■ **PROBLEM TO WORK ON**:
Transcribe the full listing word for word, leaving nothing out.
☆ ☆ ☆ ☆ ☆ ☆ ☆
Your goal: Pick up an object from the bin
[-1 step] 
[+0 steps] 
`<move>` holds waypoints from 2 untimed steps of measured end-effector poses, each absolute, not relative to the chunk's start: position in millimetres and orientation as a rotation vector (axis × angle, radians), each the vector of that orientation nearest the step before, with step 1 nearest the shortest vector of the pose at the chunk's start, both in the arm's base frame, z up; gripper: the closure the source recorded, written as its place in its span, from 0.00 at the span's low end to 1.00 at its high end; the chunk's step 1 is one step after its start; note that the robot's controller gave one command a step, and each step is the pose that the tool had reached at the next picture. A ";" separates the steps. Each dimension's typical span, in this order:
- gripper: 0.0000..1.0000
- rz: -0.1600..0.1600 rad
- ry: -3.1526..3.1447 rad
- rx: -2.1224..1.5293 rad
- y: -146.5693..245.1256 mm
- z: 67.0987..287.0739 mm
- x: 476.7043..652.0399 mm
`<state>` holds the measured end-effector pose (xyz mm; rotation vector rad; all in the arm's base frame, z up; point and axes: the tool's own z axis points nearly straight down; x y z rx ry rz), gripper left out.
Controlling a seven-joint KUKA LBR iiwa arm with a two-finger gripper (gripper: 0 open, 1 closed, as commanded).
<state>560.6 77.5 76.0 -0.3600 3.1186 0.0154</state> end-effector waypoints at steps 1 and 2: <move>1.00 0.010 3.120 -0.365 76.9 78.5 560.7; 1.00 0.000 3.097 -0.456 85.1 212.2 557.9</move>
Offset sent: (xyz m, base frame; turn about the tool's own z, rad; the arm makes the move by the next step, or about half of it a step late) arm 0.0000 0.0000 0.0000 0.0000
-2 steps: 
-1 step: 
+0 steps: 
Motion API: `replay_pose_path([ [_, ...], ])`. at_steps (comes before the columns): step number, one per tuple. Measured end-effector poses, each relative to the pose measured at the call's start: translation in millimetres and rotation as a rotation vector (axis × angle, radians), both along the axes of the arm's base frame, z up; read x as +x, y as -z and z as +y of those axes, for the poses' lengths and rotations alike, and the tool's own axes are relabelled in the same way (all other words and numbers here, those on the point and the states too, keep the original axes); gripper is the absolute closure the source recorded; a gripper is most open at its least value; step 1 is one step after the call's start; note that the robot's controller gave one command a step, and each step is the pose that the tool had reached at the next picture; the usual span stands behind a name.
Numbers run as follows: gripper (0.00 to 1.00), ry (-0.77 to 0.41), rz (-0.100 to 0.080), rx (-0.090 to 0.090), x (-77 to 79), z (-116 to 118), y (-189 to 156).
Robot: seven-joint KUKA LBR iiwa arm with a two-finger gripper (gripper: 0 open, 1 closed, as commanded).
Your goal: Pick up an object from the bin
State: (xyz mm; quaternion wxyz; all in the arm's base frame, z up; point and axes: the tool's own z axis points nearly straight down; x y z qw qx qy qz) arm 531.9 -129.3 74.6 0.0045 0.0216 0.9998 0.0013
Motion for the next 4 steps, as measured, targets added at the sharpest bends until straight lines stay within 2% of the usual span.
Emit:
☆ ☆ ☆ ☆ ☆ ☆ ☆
■ **SOLVED EXERCISE**:
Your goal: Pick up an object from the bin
[-1 step] 
[+0 steps] 
`<move>` holds waypoints from 2 untimed steps of measured end-effector poses, each absolute, not relative to the chunk's start: position in millimetres and orientation as a rotation vector (axis × angle, radians), each the vector of that orientation nearest the step before, with step 1 nearest the shortest vector of the pose at the chunk's start, both in the arm's base frame, z up; gripper: the closure the source recorded, written as its place in its span, from 0.00 at the span's low end to 1.00 at its high end; the chunk's step 1 is one step after its start; note that the robot's controller gave one command a step, and each step is the pose that the tool had reached at the next picture. A ";" separates the steps. Each dimension's typical span, in this order:
- gripper: 0.0000..1.0000
- rz: -0.1600..0.1600 rad
- ry: -3.1526..3.1447 rad
- rx: -2.1224..1.5293 rad
- y: -146.5693..245.1256 mm
- z: 67.0987..287.0739 mm
- x: 476.7043..652.0399 mm
`<state>` holds the measured end-effector pose (xyz mm; rotation vector rad; all in the arm's base frame, z up; point and axes: the tool's own z axis points nearly straight down; x y z rx ry rz), gripper left out.
Controlling a seven-joint KUKA LBR iiwa arm with a two-finger gripper (gripper: 0 open, 1 closed, as commanded).
<state>560.6 77.5 76.0 -0.3600 3.1186 0.0154</state> end-effector waypoints at steps 1 and 2: <move>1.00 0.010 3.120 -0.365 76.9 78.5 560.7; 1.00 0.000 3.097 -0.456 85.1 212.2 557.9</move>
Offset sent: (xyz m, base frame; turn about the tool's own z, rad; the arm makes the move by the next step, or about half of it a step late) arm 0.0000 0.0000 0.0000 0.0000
-2 steps: 
-1 step: 
+0 steps: 
Motion API: `replay_pose_path([ [_, ...], ])`. at_steps (comes before the columns): step number, one per tuple. Measured end-effector poses, each relative to the pose measured at the call's start: translation in millimetres and rotation as a rotation vector (axis × angle, radians), both along the axes of the arm's base frame, z up; read x as +x, y as -z and z as +y of those axes, for the poses' lengths and rotations alike, and the tool's own axes are relabelled in the same way (all other words and numbers here, those on the point and the states too, keep the original axes); gripper is the absolute closure the source recorded; a gripper is most open at its least value; step 1 is one step after the call's start; note that the robot's controller gave one command a step, and each step is the pose that the tool had reached at the next picture; the usual span stands behind a name.
Numbers run as follows: gripper (0.00 to 1.00), ry (-0.77 to 0.41), rz (-0.100 to 0.080), rx (-0.090 to 0.090), x (-77 to 79), z (-116 to 118), y (-189 to 156).
Robot: seven-joint KUKA LBR iiwa arm with a two-finger gripper (gripper: 0 open, 1 closed, as commanded).
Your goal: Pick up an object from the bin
State: (xyz mm; quaternion wxyz; all in the arm's base frame, z up; point and axes: the tool's own z axis points nearly straight down; x y z qw qx qy qz) arm 531.9 -129.3 74.6 0.0045 0.0216 0.9998 0.0013
Motion for the next 4 steps, as measured, targets added at the sharpest bends until straight lines stay within 2% of the usual span.
Emit:

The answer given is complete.